El cerebro
adicto
La
adicción a sustancias es un problema de salud pública a nivel mundial. Un
cerebro adicto se desarrolla a consecuencia de cambios en la fisiología
cerebral, y al igual que las drogas legales como el alcohol se ha determinado
como una enfermedad progresiva incurable y mortal por necesidad que solo puede
ser controlada, en cualquier momento la necesidad de beber o drogarse regresan.
Las
drogas gustan porque activan prioritariamente al sistema cerebral del placer; actúan
sobre un neurotransmisor llamado dopamina
que lleva un papel fundamental en las sensaciones de placer, este efecto aumenta la probabilidad de
que el sujeto consuma nuevamente la droga. Sin embargo, este consumo también
activa, aunque en menor intensidad, a sistemas cerebrales como al de castigo o
llamado sentimiento de culpa y se vuelve un círculo vicioso, dado que cuando un
individuo se droga por cualquier situación, este le crea un sentimiento de
culpa porque cree que le ha fallado a su familia o son recriminados por ellos
mismos y eso los lleva nuevamente a consumir más drogas para evitar sentir
culpa o lo hacen por castigo, conforme se hace asiduo al consumo de la droga,
se presentan cambios en la actividad de diversos sistemas neuroquímicos
cerebrales. Uno de estos cambios es la hiperactivación del sistema de castigo
que se expresa ante la ausencia de la droga. Dicha hiperactivación se asocia
con la presencia del síndrome de abstinencia. De esta manera, la recaída en el
consumo de la droga ocurre para eliminar las respuestas orgánicas adversas
asociadas a dicho síndrome de abstinencia. Adicionalmente, hay un sistema que
inhibe al del placer. Se genera en la corteza prefrontal, este pierde su
control sobre el del placer, por lo que facilita la ocurrencia de respuestas
impulsivas. Igualmente, ocurre docilidad cerebral en regiones que controlan el
consumo de la droga provocando que se vuelva habitual y que se aprenda la
relación entre claves ambientales y el consumo de la droga.

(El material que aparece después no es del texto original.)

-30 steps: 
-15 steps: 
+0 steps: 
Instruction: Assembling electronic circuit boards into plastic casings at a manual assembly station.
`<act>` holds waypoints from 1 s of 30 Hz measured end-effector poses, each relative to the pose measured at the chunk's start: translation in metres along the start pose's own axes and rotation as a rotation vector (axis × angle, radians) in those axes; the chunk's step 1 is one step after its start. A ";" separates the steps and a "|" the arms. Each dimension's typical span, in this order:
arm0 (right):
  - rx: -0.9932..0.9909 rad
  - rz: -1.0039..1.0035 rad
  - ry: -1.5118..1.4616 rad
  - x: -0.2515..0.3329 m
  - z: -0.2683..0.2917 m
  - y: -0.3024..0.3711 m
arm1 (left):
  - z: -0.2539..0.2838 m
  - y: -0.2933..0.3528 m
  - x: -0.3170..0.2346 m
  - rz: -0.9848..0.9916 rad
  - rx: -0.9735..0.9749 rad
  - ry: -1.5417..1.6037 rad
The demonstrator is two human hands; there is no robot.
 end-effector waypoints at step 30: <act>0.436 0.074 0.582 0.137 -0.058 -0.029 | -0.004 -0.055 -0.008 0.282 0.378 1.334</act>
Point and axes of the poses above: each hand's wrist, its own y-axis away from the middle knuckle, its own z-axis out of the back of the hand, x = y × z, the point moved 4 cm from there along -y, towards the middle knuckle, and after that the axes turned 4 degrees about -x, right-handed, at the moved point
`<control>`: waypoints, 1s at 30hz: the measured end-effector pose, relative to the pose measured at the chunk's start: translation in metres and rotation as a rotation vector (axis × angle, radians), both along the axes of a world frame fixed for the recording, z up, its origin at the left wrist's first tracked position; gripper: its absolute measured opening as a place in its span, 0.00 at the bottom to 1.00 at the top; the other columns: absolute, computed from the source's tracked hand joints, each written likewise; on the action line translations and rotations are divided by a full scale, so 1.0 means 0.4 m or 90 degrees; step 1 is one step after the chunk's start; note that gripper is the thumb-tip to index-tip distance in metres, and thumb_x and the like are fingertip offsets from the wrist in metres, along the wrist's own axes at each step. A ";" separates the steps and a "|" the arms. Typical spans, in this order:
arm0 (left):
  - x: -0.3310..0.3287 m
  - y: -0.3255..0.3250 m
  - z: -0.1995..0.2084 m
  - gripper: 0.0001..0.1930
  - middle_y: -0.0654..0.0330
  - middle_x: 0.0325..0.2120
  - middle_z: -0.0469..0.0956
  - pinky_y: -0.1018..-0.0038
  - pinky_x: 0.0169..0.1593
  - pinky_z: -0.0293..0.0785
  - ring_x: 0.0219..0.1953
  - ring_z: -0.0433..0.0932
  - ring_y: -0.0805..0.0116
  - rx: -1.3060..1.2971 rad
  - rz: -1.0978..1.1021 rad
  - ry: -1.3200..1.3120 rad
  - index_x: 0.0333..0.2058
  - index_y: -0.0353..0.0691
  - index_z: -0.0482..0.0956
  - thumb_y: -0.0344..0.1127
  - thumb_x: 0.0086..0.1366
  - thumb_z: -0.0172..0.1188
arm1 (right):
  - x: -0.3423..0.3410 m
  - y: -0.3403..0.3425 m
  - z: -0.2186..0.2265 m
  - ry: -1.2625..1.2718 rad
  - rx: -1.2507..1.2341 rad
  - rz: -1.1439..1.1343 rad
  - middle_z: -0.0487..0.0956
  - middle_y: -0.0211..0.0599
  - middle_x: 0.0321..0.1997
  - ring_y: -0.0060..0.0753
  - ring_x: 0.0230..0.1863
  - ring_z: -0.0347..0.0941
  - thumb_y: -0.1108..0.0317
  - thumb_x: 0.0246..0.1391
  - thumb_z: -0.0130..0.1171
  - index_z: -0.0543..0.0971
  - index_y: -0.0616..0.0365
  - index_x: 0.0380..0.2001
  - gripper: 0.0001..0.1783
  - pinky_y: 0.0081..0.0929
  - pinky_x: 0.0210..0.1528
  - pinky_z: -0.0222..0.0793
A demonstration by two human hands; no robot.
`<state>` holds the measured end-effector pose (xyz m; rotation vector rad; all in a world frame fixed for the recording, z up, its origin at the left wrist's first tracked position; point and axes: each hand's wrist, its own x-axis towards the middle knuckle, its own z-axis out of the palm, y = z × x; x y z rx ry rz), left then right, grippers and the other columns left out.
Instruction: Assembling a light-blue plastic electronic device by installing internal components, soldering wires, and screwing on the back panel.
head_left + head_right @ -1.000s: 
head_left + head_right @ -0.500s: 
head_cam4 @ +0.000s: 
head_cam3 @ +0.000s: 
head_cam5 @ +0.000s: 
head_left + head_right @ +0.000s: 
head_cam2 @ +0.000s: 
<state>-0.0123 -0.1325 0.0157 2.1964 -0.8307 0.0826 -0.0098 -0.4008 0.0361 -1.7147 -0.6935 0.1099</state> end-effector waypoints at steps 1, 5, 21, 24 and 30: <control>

Es posible que
exista un cerebro pre-adicto o vulnerable a la adicción, dependiente de la
carga genética o por cambios epigenéticos. Aunque no siempre es una regla, no
todos los hijos de los adictos lo son, pueden tener predisposición a padecer la
enfermedad pero no es regla Por ello, es
necesario conocer cómo las variaciones genéticas están implicadas en las
adicciones, a fin de favorecer terapias más eficientes.
El
tema es interesante porque aún se cree cualquier tipo de adicción es por falta
de voluntad, y no lo ven como una enfermedad, con la sintomatología de alguna
enfermedad, como lo ha declarado la Organización Mundial de Salud.